Toyota iQ review
The tiny Toyota iQ city car is packed with clever kit in an attempt to out-smart rivals
Toyota has to be praised for producing something as unique as the iQ. While it's almost the same size as the Smart, it claims to offer a full four-seater cabin, rather than just two seats. In reality it is extremely cramped but the driving experience itself is very good, and an impressive safety and reliability record will put owners' minds at ease. The iQ is extremely expensive though, with even the cheapest models costing over £10,000. When you consider you can get the larger Aygo for under £9,000, it doesn't seem like such a great deal.
Our choice: 1.0 VVT-i iQ2 manual
The iQ is one of those rare things – a genuinely unique car. Slightly longer than a Smart, it aims to pack in seating for four. But while its boxy shape and wheel-at-each-corner stance is distinctive, its looks have divided opinion. It’s aimed at thrusting young town dwellers wanting something small and desirable. However, the Toyota badge does the tiny city car few favours, and it simply doesn’t have the cachet of a MINI, Smart or Abarth. Interior quality and finish are excellent, and we particularly like the centre console layout. The assymetric dash allows the front passenger seat to be pushed right forward, so one adult can sit behind another.
Toyota offers two engines in the iQ, starting with the 1.0-litre three-cylinder petrol from the Aygo city car. Performance is predictably modest, although the iQ feels faster than the on-paper figures suggest. The 0-60mph sprint takes less than 14 seconds and the revvy engine is characterful, while plenty of sound deadening and tall gearing make it surprisingly refined at motorway speeds. The 1.33 litre petrol engine offers more impressive performance with a 0-62mph time of 11.8 seconds. It doesn't sound as characterful though.
You get no fewer than nine airbags in the iQ and a five star rating from Euro NCAP. There’s even a world-first rear window bag to protect back seat passengers, while ESP is fitted as standard. Toyota are very reliable cars in general and the iQ hasn't had any major problems associated with it in the past.
For a car measuring less than three metres long the iQ is a packaging marvel – but it’s sadly a flawed concept. Toyota claims it’s the world’s smallest four-seater, but with an average-height driver there is precious little legroom behind. The front passenger seat is mounted further forwards to free up space behind, so the iQ is realistically a three-seater. At least you can fold the unused rear seat forwards to liberate some boot space because with all of the seats in place there’s just 32-litres – the same size as the fuel tank.

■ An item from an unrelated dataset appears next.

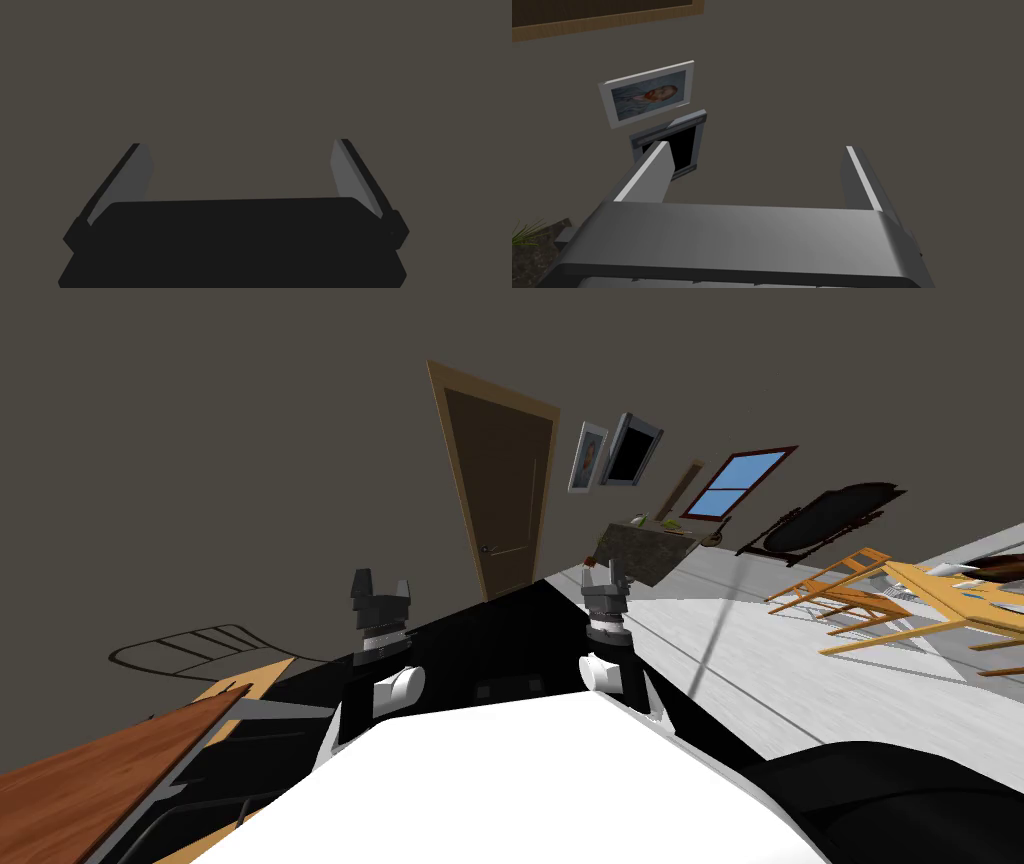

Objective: Pull the door open

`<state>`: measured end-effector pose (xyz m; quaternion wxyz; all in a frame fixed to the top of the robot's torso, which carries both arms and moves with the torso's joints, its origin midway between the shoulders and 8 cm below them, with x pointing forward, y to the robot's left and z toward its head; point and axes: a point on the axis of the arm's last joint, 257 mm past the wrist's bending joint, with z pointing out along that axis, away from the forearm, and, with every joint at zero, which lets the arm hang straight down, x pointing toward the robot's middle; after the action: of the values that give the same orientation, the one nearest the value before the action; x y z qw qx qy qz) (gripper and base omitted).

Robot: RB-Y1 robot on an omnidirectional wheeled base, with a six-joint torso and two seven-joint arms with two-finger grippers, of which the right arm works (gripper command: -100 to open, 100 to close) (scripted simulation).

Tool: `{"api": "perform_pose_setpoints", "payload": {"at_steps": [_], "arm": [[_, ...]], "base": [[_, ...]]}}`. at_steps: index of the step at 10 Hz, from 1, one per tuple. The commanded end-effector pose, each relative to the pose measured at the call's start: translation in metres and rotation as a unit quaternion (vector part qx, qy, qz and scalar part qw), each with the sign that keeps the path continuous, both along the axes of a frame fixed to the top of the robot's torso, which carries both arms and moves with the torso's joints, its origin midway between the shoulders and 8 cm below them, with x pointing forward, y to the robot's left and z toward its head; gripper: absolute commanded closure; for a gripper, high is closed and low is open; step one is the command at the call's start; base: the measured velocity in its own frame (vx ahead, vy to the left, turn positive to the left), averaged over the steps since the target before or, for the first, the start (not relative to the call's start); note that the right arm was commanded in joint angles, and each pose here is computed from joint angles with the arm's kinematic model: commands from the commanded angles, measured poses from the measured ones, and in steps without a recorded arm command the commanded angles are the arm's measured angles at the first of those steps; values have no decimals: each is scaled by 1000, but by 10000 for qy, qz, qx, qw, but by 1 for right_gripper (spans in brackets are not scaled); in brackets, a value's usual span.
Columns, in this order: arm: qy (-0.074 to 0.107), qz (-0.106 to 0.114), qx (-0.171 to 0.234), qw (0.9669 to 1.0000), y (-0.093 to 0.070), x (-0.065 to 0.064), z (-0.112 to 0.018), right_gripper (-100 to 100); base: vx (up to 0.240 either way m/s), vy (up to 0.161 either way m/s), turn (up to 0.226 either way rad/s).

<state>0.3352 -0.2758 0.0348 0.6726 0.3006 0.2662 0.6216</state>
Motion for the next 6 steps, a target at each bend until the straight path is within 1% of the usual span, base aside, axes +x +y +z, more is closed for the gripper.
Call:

There’s also no load cover, so you can’t leave anything valuable in the back.
Go for the most basic 1.0-litre engine with a manual gearbox and it'll be free to tax thanks to the CO2 emissions of 99g/km. Fuelling the iQ will be cheap too as Toyota claims economy of 64.2mpg. The 1.33-litre unit is worse on both counts but certainly not by much. Insurance prices are also very low on both engine variants.